Data below

○ ○ ○ ○ ○

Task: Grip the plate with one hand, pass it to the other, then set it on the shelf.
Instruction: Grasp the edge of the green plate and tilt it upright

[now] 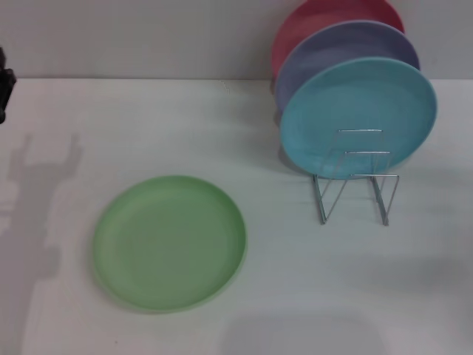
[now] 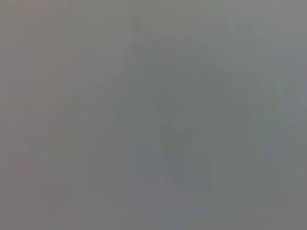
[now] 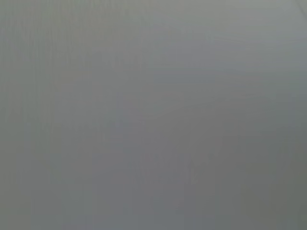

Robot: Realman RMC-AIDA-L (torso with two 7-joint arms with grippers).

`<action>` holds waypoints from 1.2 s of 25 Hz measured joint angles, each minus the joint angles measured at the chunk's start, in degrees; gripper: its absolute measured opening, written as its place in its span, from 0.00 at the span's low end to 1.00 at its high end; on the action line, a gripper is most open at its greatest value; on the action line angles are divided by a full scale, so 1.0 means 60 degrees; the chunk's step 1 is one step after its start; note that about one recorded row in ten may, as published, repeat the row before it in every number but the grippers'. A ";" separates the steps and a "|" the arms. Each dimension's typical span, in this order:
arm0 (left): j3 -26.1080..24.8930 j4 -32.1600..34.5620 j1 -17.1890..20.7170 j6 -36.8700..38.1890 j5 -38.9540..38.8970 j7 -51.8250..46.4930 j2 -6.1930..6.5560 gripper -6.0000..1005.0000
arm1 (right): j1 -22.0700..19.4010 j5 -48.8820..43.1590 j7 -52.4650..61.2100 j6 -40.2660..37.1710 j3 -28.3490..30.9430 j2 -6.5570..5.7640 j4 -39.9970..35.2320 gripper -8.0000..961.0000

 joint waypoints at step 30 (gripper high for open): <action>-0.8656 1.1922 0.1065 -2.2301 0.0753 0.1563 0.0095 0.84 | 0.0802 0.0037 -0.0020 0.0261 0.0014 -0.0475 -0.0402 0.76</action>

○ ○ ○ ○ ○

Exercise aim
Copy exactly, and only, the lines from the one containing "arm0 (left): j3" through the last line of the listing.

Task result
arm0 (left): j3 -26.1080..24.8930 j4 -32.1600..34.5620 j1 -17.1890..20.7170 j6 -36.8700..38.1890 j5 -38.9540..38.8970 j7 -51.8250..46.4930 j2 -6.1930..6.5560 gripper -6.0000..1005.0000
arm1 (right): j1 -22.0700..19.4010 j5 -48.8820..43.1590 j7 -52.4650..61.2100 j6 -40.2660..37.1710 j3 -28.3490..30.9430 j2 -6.5570..5.7640 j4 -39.9970..35.2320 gripper -8.0000..961.0000

 joint waypoints at step 30 (gripper high for open): <action>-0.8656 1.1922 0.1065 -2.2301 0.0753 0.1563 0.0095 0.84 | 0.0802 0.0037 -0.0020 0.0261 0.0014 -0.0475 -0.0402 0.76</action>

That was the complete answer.